A presidential boost for precision medicine
Jan 30, 2015
“Twenty-first century businesses will rely on American science, technology, research and development. I want the country that eliminated polio and mapped the human genome to lead a new era of medicine – one that delivers the right treatment at the right time. In some patients with cystic fibrosis, this approach has reversed a disease once thought unstoppable. Tonight, I’m launching a new Precision Medicine Initiative to bring us closer to curing diseases like cancer and diabetes – and to give all of us access to the personalized information we need to keep ourselves and our families healthier.”
With these words from his 2015 State of the Union, President Barack Obama brought into national attention a topic that I am very interested in, but one which which most Americans were previously unaware.
Today, the president revealed more details of his plan, as he called on Congress “to approve $215 million for a ‘Precision Medicine Initiative’ designed to help doctors tailor treatments to the individual characteristics of their patients,” USA Today reports.
But what is this precision medicine that the president is talking about?
Precision medicine is the use of available science to more accurately understand the biology of a disease in order to exactly diagnose and treat patients or to predict a person’s risk of developing a disease.
Precision medicine is not new. What is new is the astronomical increase in the amount and the quality of the scientific data that has been generated in the last two decades and how this data has enabled physicians to treat patients in ways that seemed like science fiction a few years ago.
President Obama used the example of eliminating cystic fibrosis in some patients with the disease. This new therapy was due to the discovery of a potentiator of a vital protein, the cystic fibrosis transmembrane conductance regulator. If a child with class III cystic fibrosis is given this drug, ivacaftor, their chance of developing symptoms of this disease virtually disappears.

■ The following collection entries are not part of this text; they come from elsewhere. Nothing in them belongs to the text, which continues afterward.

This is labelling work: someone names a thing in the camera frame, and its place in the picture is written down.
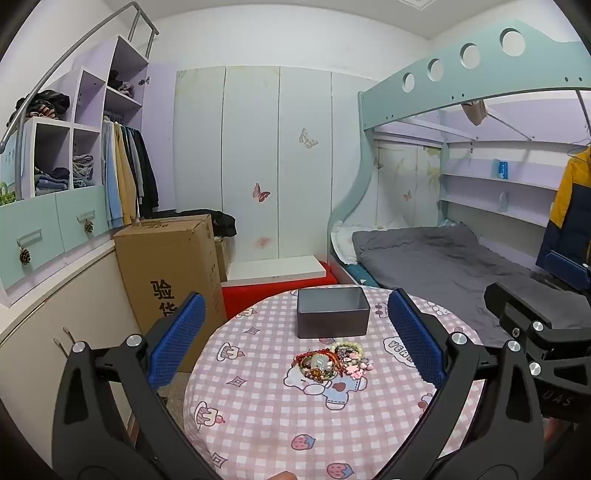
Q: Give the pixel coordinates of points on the round table, pink checked cloth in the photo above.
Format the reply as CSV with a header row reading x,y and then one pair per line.
x,y
277,415

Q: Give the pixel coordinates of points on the grey metal handrail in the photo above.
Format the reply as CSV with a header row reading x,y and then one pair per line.
x,y
60,60

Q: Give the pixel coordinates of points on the black clothes heap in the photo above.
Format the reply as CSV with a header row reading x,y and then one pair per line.
x,y
221,224

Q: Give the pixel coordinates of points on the purple wall shelves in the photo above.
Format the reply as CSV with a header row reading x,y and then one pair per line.
x,y
498,194

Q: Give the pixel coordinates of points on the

This was reported only three years ago, and since that time more mutations in cystic fibrosis and new drugs directed against the products of these mutations have been discovered. This points out the speed in which the science of medicine is changing, as well as the incredible ramifications of scientific research.
This benefit of precision medicine is not just limited to one disease. Trastuzumab has markedly increased the number of women cured with early stage her2/neu positive breast cancer. Imatinib has virtually eliminated the use of bone marrow transplant to treat chronic myelogenous leukemia. As an unanticipated benefit, imatinib has given us a very good treatment for GI Stromal Tumors, a disease that we had no systemic therapy for a few short years ago.

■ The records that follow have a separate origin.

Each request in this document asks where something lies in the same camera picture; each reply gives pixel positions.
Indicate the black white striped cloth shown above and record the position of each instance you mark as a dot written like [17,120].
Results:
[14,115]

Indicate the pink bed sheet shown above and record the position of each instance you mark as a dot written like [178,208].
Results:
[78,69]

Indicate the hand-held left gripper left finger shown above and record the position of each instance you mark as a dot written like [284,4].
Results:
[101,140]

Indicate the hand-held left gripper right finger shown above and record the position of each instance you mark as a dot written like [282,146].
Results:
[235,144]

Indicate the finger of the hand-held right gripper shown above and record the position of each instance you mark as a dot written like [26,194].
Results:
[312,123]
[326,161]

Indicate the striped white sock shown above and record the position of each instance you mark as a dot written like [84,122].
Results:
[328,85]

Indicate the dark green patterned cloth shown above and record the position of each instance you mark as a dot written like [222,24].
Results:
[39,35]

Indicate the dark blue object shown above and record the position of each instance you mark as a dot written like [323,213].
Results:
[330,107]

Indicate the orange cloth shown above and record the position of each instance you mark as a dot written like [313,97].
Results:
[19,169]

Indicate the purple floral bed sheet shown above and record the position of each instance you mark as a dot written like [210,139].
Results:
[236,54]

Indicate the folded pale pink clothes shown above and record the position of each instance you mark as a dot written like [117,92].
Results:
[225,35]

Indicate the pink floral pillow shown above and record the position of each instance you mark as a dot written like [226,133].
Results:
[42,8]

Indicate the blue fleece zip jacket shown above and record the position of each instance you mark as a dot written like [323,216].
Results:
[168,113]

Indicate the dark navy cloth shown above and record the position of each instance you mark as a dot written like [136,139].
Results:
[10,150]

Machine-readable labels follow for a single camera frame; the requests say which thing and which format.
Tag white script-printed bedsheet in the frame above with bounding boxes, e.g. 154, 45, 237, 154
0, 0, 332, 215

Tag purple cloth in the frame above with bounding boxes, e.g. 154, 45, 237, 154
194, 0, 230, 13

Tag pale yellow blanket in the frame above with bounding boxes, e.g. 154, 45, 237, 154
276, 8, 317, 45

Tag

Precision medicine has also used genetic testing to predict which person is at high risk of developing a disease before he or she has become a patient with this disease. This allows the physician to treat them expectantly to prevent the disease. An example of this is the genetic testing of family members of a colon cancer patient to see if they have the gene for Lynch syndrome. A physician who knows that one of his patients is carrying this gene can prevent his patient from developing colon cancer.

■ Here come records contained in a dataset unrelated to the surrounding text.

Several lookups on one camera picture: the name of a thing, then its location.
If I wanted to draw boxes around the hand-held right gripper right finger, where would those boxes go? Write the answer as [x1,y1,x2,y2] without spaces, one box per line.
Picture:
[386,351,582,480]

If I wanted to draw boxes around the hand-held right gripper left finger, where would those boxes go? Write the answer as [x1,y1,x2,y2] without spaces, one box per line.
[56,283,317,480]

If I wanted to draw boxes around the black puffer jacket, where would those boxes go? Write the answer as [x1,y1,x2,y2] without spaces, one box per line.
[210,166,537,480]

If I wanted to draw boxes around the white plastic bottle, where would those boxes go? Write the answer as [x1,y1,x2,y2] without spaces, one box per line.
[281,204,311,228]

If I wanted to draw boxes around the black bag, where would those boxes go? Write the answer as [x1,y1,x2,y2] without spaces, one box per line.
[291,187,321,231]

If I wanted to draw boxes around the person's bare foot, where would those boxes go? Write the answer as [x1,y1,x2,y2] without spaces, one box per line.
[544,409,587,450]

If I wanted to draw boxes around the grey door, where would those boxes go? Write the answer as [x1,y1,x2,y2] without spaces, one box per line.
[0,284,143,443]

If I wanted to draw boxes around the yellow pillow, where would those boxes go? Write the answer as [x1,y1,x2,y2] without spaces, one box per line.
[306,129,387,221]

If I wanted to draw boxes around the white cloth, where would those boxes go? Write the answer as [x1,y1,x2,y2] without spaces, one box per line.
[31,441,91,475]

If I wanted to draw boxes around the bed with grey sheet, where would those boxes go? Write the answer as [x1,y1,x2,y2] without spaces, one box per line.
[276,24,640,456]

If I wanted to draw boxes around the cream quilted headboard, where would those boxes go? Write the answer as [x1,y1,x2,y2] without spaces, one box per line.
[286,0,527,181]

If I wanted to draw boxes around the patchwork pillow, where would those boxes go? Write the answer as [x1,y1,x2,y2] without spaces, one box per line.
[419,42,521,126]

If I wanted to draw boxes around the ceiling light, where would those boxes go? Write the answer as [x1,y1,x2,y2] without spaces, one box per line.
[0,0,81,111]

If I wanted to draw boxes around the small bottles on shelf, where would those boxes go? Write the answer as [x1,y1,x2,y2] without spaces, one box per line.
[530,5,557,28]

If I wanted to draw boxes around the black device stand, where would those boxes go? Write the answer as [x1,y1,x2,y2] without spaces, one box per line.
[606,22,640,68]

The two X-rays shown here are a before and after. The first X-ray was taken at the time a woman was diagnosed with a lung cancer that was not caused by smoking, but by a mutation in the gene coding for the epidermal growth factor receptor. The second X-ray shows the remarkable reduction in her disease six weeks after beginning a pill, erlotinib, directed against the abnormal mutation.
Precision medicine is not limited to oncology. It has or will have applications to most diseases.
I am very excited by the potential of precision medicine, and I think that precision medicine will eventually impact almost every disease and patient. However, such excitement may markedly slow the development of precision medicine.
What do I mean by this?
I can show you remarkable results attributed to precision medicine. However, publicizing these results makes physicians and patients think that what we can accomplish in one disease we can accomplish in every disease.
We are not there yet.
We need good basic science and good clinical research to translate this new science into new therapies. If we allow this enthusiasm to run wild and have people expecting results that we cannot yet deliver, we will markedly slow the development of this discipline.
Still, precision medicine has great potential and I am happy for the boost in awareness that President Obama gave to it with his new initiative.